* Exercise prompt
Go through the records below and show every line with the string "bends".

* Dataset records
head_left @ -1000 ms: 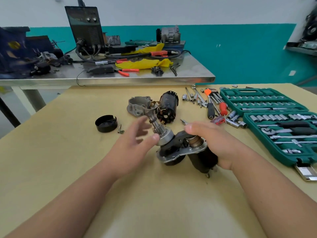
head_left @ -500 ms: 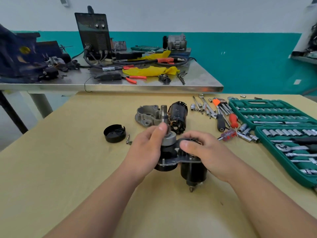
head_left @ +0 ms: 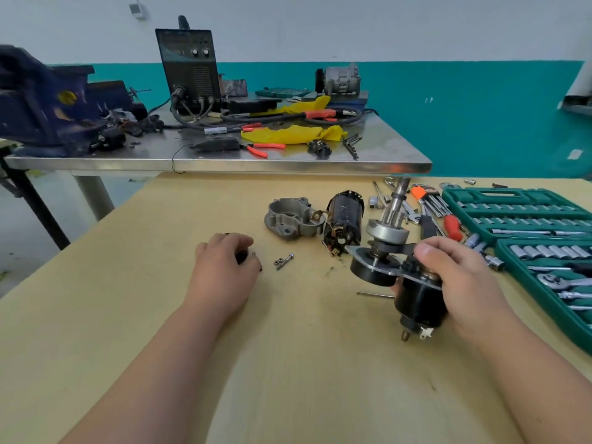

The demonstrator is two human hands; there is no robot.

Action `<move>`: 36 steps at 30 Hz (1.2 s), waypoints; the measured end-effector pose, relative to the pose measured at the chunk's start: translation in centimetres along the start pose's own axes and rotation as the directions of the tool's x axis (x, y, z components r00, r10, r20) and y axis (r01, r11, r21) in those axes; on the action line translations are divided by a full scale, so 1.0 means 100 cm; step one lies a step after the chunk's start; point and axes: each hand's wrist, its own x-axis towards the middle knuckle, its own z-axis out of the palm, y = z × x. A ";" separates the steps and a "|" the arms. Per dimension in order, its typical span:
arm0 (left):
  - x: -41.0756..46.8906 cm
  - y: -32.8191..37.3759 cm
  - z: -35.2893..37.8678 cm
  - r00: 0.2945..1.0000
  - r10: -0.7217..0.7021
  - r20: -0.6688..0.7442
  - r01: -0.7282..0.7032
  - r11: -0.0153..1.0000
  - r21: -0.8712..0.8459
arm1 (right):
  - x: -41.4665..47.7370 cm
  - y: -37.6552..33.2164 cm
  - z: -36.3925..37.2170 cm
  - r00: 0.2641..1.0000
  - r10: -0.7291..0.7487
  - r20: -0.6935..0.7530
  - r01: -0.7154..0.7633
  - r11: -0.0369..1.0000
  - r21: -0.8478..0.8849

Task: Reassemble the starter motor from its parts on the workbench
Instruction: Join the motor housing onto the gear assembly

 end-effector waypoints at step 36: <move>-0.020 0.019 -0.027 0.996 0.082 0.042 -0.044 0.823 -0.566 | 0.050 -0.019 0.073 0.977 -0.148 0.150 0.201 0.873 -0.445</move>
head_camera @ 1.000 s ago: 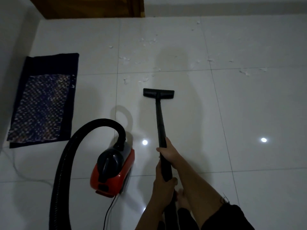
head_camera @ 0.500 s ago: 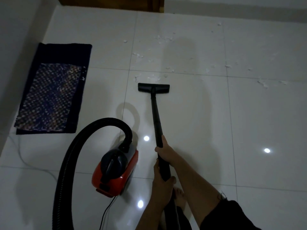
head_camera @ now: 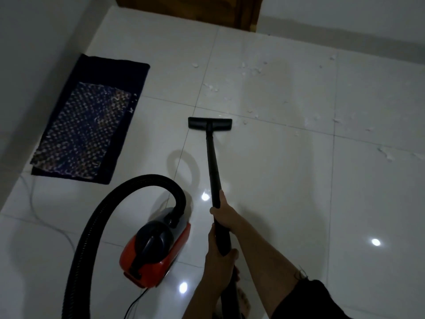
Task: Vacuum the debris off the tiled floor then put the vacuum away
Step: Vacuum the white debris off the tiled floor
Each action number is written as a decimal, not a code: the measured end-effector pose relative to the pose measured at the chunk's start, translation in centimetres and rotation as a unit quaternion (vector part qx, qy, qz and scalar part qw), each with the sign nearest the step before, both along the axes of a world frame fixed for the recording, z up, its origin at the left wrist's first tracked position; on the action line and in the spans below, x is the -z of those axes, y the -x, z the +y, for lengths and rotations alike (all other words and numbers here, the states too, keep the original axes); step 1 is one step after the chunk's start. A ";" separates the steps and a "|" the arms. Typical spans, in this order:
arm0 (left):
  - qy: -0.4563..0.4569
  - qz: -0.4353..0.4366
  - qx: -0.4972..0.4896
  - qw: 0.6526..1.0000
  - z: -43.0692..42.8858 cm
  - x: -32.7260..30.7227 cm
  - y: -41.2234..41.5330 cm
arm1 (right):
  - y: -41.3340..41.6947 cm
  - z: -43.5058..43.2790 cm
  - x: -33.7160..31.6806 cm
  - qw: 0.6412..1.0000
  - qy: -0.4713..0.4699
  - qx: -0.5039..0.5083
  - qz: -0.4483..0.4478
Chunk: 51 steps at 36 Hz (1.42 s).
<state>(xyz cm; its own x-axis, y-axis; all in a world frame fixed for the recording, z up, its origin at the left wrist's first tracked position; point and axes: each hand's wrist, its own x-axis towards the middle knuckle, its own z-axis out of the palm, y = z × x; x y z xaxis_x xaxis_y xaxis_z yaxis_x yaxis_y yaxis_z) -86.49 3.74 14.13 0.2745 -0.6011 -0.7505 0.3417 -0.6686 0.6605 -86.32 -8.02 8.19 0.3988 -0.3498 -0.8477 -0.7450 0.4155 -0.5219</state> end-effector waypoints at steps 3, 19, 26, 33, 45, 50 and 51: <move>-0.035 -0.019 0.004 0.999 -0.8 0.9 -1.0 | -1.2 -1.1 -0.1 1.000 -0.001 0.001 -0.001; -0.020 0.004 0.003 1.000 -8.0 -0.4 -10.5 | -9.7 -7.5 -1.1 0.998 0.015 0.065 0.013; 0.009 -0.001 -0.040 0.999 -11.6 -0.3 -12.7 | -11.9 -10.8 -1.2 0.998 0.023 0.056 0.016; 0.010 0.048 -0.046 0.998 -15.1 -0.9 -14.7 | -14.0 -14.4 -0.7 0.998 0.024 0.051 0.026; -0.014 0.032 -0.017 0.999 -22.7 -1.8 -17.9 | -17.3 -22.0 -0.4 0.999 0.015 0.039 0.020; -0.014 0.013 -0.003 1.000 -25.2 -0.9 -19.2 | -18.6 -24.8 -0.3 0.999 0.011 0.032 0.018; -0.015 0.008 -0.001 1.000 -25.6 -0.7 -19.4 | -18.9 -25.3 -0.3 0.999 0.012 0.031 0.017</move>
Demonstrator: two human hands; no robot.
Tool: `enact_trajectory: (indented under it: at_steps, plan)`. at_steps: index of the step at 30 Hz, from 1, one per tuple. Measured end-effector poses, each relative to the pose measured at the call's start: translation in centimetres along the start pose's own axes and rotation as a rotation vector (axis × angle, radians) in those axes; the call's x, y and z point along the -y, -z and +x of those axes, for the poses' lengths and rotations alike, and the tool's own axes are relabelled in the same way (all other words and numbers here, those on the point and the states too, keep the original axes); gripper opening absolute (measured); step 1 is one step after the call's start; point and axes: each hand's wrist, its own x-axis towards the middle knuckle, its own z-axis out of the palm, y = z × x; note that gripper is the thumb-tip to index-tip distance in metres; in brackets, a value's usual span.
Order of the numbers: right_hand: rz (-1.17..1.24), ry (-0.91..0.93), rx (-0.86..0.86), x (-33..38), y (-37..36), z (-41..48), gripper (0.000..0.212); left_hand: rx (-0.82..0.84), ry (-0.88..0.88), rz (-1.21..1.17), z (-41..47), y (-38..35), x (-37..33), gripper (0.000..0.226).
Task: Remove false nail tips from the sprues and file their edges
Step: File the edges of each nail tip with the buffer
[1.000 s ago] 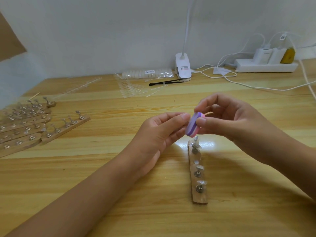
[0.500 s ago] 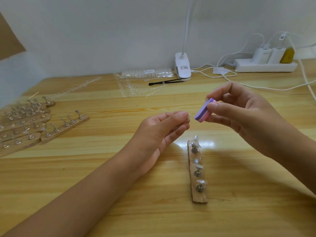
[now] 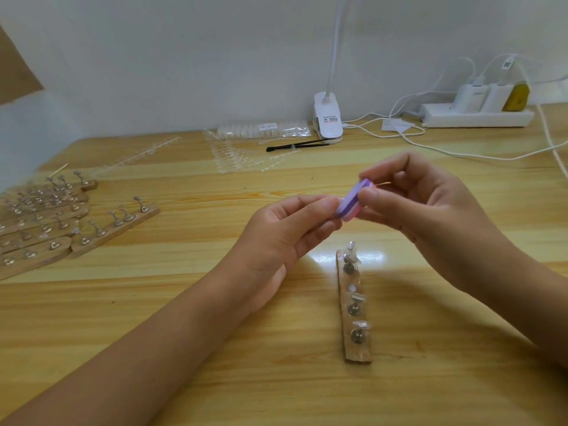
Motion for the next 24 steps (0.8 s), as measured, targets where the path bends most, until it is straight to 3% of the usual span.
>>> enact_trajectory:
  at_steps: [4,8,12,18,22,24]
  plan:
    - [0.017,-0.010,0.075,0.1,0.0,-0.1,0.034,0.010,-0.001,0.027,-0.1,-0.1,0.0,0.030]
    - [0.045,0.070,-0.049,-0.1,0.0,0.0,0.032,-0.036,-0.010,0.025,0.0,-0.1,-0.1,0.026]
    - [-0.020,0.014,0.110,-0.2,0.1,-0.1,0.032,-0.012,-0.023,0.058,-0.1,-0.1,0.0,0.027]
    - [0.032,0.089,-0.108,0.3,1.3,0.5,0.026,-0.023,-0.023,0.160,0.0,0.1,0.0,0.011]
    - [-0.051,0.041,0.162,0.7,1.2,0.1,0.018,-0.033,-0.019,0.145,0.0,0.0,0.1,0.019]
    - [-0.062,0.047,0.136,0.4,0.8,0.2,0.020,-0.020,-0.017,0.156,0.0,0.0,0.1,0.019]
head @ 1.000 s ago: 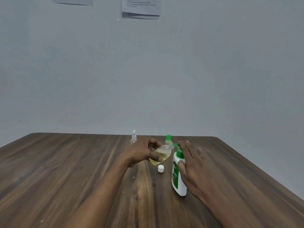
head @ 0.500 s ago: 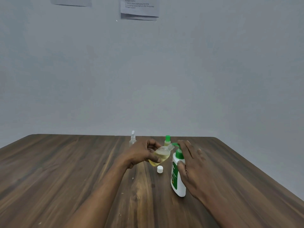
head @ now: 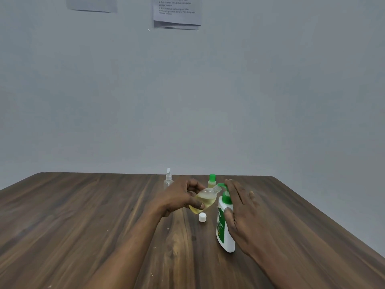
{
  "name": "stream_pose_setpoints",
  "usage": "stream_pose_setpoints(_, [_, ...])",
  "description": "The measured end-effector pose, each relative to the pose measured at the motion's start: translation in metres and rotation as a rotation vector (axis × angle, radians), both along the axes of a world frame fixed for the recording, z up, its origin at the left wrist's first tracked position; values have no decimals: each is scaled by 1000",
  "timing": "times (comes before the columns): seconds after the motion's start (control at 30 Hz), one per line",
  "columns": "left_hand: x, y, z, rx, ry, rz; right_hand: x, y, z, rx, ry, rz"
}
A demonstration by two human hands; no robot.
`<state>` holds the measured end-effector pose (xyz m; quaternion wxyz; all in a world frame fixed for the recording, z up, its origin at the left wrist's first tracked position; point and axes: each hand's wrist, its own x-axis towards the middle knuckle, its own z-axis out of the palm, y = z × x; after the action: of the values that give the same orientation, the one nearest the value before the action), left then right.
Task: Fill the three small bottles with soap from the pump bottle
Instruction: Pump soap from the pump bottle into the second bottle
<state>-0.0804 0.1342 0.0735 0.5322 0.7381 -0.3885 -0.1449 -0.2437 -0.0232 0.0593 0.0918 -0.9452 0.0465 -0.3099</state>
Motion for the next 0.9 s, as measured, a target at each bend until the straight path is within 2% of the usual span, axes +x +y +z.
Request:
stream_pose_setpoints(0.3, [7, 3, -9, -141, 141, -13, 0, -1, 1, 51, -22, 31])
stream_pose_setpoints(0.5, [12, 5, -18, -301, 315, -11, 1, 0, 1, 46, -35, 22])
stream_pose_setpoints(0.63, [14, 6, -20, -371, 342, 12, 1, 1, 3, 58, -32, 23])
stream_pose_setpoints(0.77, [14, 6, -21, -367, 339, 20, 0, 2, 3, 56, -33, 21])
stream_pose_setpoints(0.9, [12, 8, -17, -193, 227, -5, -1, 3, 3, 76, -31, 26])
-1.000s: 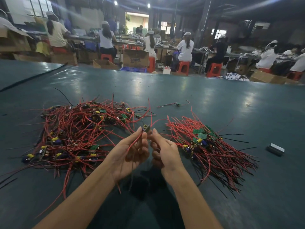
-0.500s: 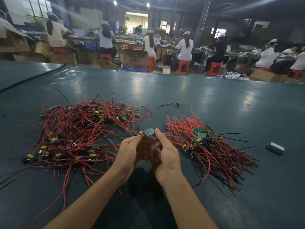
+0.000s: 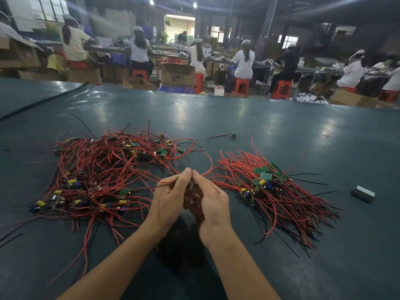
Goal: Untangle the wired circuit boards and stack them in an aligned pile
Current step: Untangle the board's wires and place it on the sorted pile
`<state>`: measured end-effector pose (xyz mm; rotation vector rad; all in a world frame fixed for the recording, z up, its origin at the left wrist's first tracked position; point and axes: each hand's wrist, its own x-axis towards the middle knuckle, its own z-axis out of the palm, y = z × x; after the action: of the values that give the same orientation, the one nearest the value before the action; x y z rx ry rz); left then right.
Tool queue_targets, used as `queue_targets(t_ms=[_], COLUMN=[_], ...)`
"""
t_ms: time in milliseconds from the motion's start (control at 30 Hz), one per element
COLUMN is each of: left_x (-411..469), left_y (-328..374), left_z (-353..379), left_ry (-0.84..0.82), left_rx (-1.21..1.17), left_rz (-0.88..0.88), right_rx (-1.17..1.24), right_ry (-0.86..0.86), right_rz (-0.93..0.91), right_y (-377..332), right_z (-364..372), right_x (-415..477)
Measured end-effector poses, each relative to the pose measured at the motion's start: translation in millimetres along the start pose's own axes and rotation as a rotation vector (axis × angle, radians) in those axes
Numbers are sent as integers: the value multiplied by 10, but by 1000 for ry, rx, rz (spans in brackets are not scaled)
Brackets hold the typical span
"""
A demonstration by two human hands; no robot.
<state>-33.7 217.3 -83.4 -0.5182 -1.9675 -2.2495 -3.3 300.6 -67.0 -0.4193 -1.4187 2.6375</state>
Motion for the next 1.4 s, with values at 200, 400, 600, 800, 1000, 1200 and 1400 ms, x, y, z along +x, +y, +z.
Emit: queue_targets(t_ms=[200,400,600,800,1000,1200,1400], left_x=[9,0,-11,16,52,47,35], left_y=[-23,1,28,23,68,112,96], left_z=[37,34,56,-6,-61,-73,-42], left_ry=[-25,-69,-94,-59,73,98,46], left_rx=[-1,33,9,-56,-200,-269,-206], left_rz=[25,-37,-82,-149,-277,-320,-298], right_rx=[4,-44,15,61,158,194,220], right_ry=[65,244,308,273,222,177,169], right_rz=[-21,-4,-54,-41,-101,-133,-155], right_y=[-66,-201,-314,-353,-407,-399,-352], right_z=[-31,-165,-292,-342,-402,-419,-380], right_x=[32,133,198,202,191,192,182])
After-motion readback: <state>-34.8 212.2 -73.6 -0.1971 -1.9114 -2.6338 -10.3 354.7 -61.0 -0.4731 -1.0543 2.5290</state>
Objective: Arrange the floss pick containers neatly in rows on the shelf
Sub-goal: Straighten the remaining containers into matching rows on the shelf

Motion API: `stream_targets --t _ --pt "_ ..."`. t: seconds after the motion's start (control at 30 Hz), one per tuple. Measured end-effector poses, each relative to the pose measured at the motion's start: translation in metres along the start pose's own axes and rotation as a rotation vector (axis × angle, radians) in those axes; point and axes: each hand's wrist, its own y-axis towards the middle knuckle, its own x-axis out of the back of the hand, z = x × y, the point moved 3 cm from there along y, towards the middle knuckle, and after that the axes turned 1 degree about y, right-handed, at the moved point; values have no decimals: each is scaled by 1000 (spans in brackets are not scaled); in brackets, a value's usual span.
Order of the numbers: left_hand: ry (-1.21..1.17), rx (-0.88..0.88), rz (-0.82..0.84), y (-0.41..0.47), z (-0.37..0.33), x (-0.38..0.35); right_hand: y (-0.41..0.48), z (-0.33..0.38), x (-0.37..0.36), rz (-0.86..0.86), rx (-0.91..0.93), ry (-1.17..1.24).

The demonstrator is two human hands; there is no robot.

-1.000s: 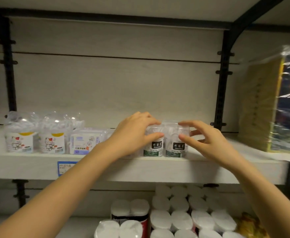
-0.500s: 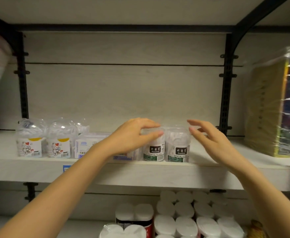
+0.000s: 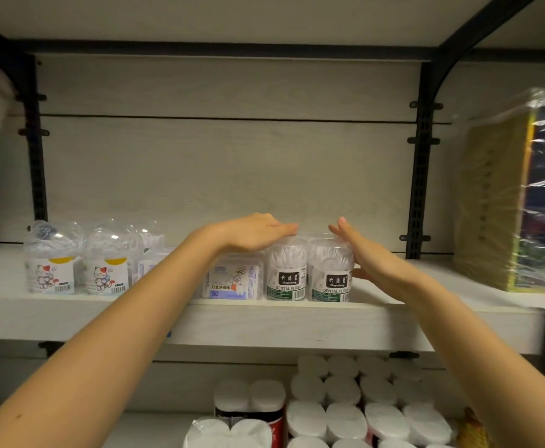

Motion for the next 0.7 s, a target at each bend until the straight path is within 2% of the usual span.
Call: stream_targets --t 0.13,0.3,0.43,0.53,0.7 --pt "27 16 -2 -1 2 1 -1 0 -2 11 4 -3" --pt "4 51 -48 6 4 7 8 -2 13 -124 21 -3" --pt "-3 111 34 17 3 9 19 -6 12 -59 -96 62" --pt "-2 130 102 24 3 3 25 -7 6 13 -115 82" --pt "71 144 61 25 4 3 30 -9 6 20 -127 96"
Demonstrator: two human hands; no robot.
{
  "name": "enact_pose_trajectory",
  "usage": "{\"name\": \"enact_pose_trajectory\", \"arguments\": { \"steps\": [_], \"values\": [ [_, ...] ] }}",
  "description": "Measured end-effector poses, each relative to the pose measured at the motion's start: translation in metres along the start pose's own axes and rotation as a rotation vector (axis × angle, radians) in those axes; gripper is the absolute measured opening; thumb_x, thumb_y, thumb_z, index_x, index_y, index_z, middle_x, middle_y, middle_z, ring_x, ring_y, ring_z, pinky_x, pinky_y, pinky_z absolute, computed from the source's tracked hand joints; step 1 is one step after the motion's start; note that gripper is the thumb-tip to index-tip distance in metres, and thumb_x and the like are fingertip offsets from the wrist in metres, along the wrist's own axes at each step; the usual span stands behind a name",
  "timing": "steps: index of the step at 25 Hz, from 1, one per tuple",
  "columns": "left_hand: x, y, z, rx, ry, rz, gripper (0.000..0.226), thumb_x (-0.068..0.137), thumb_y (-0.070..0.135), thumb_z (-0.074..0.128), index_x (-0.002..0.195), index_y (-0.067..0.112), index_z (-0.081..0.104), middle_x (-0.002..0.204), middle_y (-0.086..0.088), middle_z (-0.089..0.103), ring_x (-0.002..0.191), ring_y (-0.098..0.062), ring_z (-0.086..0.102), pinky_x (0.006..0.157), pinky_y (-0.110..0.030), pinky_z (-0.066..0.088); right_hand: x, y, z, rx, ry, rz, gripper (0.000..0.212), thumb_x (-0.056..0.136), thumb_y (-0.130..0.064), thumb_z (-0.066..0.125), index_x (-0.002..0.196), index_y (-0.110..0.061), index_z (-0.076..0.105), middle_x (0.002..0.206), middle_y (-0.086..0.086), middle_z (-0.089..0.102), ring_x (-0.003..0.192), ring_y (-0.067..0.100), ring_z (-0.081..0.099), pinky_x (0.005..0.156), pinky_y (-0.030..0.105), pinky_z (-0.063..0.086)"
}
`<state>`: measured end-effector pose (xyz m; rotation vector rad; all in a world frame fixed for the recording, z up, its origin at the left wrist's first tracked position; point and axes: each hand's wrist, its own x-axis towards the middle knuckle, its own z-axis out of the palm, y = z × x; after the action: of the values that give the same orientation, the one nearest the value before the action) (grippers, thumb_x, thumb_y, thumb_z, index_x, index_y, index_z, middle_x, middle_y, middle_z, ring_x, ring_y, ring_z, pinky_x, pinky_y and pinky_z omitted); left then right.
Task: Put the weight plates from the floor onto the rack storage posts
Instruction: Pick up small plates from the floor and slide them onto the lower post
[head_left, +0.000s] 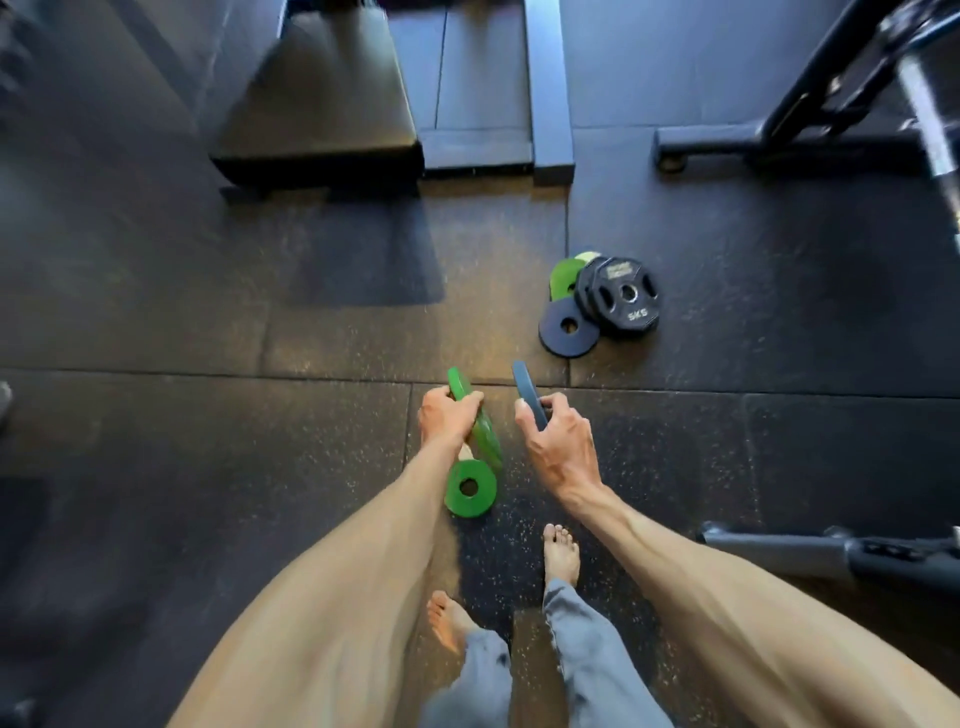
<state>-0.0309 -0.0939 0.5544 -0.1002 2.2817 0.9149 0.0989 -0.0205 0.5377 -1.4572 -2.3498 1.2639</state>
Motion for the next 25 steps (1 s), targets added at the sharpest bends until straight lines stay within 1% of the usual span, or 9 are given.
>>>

* Output for this exercise
Motion for the next 24 steps (0.8 s), as measured, targets where the path bends most, until it is straight to 3% of the usual span.
Motion for the next 25 steps (1 s), targets added at the sharpest bends until straight lines stay within 1% of the usual span, or 9 are given.

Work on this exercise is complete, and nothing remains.